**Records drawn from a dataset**
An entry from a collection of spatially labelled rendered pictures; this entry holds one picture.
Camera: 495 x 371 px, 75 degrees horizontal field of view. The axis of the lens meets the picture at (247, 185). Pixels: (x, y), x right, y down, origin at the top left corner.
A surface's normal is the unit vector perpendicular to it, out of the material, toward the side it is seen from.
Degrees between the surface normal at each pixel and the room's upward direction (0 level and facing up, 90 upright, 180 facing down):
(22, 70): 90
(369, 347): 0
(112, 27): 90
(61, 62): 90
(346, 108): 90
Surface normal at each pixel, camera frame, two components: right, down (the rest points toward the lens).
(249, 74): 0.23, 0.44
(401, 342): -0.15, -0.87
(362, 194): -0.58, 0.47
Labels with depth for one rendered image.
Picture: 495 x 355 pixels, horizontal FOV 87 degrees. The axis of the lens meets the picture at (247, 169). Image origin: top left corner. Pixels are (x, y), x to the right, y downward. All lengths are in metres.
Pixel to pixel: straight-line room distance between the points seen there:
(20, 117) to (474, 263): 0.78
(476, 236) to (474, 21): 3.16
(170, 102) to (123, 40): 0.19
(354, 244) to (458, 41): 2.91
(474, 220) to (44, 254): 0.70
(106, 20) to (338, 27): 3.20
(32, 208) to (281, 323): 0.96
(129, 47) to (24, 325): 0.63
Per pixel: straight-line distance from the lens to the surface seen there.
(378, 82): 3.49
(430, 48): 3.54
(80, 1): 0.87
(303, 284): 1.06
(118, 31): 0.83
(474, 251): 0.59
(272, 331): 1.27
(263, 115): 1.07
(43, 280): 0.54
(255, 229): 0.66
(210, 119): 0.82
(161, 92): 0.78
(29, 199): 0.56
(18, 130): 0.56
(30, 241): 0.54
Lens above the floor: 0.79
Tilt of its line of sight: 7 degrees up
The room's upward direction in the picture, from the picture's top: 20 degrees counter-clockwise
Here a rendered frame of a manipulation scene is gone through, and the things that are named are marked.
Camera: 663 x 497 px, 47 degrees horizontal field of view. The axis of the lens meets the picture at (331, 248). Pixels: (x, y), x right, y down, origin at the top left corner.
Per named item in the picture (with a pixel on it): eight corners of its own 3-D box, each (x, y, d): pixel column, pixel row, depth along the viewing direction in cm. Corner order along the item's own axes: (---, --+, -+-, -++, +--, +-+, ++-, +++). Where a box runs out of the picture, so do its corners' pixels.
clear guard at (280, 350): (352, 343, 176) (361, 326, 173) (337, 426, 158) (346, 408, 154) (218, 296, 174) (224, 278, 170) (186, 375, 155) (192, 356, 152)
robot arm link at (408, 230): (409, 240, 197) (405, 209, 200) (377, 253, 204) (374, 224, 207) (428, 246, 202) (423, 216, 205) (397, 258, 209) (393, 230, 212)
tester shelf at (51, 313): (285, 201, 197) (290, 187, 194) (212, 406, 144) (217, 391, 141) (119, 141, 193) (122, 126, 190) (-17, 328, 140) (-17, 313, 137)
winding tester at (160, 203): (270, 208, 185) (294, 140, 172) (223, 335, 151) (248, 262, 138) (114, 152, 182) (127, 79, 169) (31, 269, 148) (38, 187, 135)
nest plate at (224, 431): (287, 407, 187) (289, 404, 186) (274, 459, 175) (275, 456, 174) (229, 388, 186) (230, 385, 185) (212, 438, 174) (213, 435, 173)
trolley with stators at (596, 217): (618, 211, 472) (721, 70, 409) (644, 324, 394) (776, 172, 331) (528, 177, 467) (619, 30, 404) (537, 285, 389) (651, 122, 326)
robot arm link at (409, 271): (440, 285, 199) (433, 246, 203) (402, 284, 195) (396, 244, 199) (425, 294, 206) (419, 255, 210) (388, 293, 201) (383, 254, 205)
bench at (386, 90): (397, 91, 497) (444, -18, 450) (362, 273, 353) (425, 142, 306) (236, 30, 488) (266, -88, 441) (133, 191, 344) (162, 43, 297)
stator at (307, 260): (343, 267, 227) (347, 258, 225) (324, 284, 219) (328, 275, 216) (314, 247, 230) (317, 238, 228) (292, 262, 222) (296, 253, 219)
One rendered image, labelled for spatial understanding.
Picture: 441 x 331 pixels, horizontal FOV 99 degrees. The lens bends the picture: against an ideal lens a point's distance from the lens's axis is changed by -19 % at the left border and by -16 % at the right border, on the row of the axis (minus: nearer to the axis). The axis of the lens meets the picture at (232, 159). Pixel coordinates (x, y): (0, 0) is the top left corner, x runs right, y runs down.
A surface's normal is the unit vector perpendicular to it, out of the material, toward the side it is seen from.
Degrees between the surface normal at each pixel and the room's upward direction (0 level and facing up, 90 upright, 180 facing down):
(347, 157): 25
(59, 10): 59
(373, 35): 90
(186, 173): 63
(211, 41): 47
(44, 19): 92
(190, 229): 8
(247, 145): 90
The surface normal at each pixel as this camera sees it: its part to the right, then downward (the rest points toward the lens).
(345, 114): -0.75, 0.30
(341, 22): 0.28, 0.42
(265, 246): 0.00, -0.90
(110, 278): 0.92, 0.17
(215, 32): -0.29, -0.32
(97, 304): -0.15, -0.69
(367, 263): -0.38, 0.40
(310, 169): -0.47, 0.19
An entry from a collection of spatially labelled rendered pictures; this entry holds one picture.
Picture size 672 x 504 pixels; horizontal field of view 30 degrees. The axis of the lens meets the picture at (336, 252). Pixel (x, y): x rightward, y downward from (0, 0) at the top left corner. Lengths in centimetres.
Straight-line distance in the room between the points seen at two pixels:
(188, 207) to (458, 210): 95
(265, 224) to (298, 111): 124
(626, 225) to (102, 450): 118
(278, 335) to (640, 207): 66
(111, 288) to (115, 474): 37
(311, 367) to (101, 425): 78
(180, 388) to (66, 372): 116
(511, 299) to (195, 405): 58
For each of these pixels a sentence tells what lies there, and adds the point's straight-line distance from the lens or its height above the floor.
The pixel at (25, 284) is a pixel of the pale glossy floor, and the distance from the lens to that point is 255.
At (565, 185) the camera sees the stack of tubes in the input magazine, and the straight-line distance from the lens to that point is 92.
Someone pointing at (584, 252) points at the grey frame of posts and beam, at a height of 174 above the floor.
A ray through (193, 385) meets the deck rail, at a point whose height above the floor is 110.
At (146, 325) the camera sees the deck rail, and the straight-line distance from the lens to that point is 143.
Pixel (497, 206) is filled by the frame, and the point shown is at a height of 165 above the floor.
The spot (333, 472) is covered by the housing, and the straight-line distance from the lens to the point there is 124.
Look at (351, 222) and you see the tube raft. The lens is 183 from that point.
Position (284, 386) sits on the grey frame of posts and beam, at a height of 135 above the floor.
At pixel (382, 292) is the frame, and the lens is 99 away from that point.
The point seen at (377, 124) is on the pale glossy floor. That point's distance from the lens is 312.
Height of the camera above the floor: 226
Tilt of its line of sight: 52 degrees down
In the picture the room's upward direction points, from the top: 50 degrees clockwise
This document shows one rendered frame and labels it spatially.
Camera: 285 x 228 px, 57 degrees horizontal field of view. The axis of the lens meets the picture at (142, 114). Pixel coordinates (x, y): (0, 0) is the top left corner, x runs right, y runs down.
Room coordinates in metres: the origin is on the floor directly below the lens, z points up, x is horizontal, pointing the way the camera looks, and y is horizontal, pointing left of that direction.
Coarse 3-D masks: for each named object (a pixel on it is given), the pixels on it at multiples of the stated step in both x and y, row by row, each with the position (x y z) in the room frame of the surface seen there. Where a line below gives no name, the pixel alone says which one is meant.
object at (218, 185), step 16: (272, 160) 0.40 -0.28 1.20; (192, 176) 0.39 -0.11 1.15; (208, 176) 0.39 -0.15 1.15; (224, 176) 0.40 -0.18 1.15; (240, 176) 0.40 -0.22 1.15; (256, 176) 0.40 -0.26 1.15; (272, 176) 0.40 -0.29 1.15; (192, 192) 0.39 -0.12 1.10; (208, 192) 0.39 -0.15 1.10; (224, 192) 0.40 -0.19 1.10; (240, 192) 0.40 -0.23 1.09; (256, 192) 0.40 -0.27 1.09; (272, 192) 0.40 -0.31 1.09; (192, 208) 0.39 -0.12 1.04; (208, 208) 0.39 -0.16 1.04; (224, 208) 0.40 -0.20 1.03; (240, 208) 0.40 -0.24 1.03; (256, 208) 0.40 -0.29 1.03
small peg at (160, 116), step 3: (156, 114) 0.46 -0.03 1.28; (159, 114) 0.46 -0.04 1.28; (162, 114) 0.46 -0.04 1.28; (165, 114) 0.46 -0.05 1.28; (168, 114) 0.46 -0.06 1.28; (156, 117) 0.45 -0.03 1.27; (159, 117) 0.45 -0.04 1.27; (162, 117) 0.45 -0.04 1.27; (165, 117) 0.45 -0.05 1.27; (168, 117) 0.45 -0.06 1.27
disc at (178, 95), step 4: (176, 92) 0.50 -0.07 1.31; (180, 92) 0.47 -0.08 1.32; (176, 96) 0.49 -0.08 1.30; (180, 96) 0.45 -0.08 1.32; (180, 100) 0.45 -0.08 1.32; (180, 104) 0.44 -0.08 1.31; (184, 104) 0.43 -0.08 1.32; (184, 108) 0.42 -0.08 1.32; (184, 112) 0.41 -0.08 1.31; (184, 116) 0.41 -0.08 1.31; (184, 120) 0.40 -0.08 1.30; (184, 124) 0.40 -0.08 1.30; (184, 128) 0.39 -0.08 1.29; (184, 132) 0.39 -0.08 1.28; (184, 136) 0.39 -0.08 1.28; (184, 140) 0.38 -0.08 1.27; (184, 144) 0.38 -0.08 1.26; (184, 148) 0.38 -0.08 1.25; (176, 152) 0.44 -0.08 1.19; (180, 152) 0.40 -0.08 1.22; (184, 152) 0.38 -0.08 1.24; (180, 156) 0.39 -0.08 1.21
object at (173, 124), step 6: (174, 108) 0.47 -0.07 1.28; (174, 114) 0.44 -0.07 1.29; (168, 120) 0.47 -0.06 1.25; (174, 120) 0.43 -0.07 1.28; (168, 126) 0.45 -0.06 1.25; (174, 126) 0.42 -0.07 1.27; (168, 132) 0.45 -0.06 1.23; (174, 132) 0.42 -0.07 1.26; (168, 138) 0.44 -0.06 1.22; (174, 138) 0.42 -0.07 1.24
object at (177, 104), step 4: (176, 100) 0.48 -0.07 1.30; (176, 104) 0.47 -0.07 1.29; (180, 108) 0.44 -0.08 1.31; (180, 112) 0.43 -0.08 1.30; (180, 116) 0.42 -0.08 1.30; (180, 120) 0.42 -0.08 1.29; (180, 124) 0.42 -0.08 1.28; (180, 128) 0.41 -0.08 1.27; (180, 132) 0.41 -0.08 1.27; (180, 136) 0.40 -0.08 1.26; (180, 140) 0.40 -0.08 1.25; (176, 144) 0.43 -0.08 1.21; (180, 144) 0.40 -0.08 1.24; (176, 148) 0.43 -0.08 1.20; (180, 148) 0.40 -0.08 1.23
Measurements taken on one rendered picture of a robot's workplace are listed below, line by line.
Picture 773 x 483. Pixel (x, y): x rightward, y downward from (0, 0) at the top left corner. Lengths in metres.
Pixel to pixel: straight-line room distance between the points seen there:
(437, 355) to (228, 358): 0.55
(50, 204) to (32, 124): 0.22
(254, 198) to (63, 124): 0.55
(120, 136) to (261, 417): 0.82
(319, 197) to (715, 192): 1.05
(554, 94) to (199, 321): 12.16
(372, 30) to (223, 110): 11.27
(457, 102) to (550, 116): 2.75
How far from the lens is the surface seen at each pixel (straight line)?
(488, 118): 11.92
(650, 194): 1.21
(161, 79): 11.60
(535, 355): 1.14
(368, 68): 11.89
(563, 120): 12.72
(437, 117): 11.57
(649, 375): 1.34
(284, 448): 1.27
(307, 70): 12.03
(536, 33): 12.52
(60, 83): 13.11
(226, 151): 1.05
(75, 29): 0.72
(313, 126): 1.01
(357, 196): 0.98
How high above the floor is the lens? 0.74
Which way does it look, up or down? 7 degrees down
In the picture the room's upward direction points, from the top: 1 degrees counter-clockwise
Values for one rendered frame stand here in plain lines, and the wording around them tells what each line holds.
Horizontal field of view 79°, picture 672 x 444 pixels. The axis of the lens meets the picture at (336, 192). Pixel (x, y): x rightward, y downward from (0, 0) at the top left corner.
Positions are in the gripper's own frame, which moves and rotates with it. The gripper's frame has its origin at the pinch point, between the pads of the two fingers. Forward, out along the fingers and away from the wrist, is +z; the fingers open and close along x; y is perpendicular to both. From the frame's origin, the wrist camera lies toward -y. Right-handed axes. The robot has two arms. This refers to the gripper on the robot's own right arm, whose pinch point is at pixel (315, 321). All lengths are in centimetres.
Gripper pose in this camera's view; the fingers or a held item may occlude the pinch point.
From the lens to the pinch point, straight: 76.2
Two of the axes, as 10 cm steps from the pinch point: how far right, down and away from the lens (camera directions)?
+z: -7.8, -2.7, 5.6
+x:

**About this exercise**
Counting only lines that contain the string "tells", how many are there in the data above? Give the number alone.

**Answer area**
2